§ WORK INSTRUCTIONS: Copy the listing exactly, please, and keep every picture out of it.

§ DATASET EXCERPT:

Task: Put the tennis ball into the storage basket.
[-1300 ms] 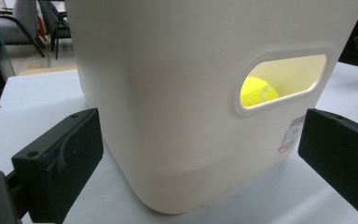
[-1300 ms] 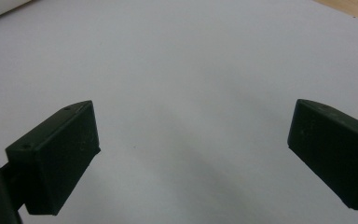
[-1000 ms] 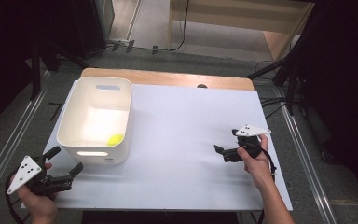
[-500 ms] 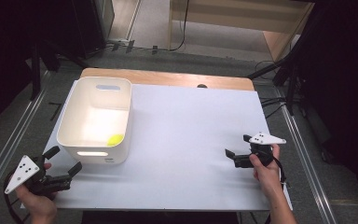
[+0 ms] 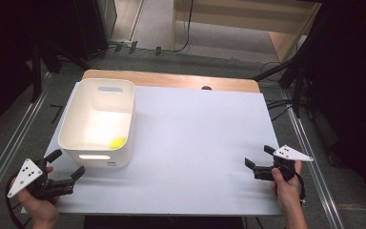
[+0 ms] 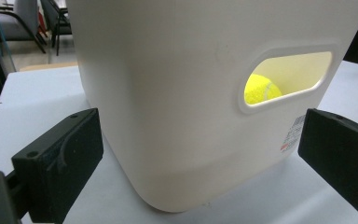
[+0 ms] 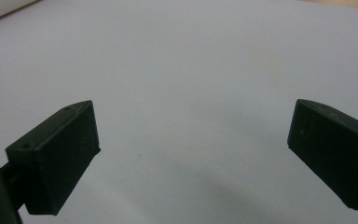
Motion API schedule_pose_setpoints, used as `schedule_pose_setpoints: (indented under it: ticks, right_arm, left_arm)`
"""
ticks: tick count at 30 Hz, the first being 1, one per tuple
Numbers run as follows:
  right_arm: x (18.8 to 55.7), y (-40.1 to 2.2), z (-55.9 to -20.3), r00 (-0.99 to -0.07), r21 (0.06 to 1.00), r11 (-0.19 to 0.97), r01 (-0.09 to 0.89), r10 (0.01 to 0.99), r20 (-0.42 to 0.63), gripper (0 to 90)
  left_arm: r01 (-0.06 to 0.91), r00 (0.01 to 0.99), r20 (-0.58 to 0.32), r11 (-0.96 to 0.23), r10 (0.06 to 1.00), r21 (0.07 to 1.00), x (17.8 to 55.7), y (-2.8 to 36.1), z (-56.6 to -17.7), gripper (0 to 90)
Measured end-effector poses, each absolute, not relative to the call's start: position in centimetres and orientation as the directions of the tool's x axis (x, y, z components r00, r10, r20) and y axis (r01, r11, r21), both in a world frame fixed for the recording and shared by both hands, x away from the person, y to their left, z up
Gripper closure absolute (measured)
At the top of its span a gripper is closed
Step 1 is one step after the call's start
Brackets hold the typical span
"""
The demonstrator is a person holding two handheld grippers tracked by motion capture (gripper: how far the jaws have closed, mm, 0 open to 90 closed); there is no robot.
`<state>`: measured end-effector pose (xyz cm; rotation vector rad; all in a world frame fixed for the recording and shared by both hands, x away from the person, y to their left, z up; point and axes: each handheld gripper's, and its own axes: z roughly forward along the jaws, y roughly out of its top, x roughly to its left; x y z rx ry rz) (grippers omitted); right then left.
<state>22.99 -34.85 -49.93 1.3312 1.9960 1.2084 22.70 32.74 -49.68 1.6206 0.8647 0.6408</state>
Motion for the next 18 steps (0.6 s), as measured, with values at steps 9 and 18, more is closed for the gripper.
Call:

§ TASK RESPONSE:
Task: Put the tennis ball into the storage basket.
[-1300 ms] 
[-1300 ms] 
[-1000 ms] 
[-500 ms] 
[+0 ms] 
[+0 ms] 
[+0 ms] 
Motion API schedule_pose_setpoints, used as `schedule_pose_setpoints: (indented under it: ticks, right_arm, left_arm)`
"""
ticks: tick count at 30 Hz, the first being 1, one per tuple
Numbers run as follows:
  right_arm: x (18.8 to 55.7), y (-40.1 to 2.2), z (-55.9 to -20.3), r00 (-0.99 to -0.07), r21 (0.06 to 1.00), r11 (-0.19 to 0.97), r01 (-0.09 to 0.89), r10 (0.01 to 0.99), r20 (-0.42 to 0.63), gripper (0 to 90)
  left_arm: r01 (-0.06 to 0.91), r00 (0.01 to 0.99), r20 (-0.58 to 0.32), r11 (-0.96 to 0.23), r10 (0.06 to 1.00), r21 (0.07 to 1.00), x (17.8 to 55.7), y (-2.8 to 36.1), z (-56.6 to -17.7), gripper (0 to 90)
Measured end-effector poses, each absolute, not relative to the call's start: position in centimetres and orientation as the directions of the tool's x axis (x, y, z components r00, r10, r20) and y axis (r01, r11, r21), both in a world frame fixed for the recording and shared by both hands, x away from the person, y to their left, z up
Gripper closure absolute (measured)
At the top of its span a gripper is closed
Step 1 is one step after the call's start
Brackets hold the typical span
"""
The demonstrator is a person holding two handheld grippers tracked by motion capture (gripper: how far the jaws have closed, mm, 0 open to 90 closed); there is no robot.
`<state>`: measured end-effector pose (xyz cm; rotation vector rad; all in a world frame fixed for the recording and shared by both hands, x away from the person, y to their left, z up; point and axes: each handheld gripper's, and its own axes: z roughly forward along the jaws, y roughly out of its top, x roughly to its left; x y z rx ry rz) (grippers omitted); right then left.
<state>22.99 -34.85 -49.93 1.3312 1.9960 1.2084 22.70 32.74 -49.68 1.6206 0.8647 0.6408</state>
Motion for the next 18 steps (0.6 s), as measured, with values at steps 9 and 18, more is closed for the gripper.
Call:

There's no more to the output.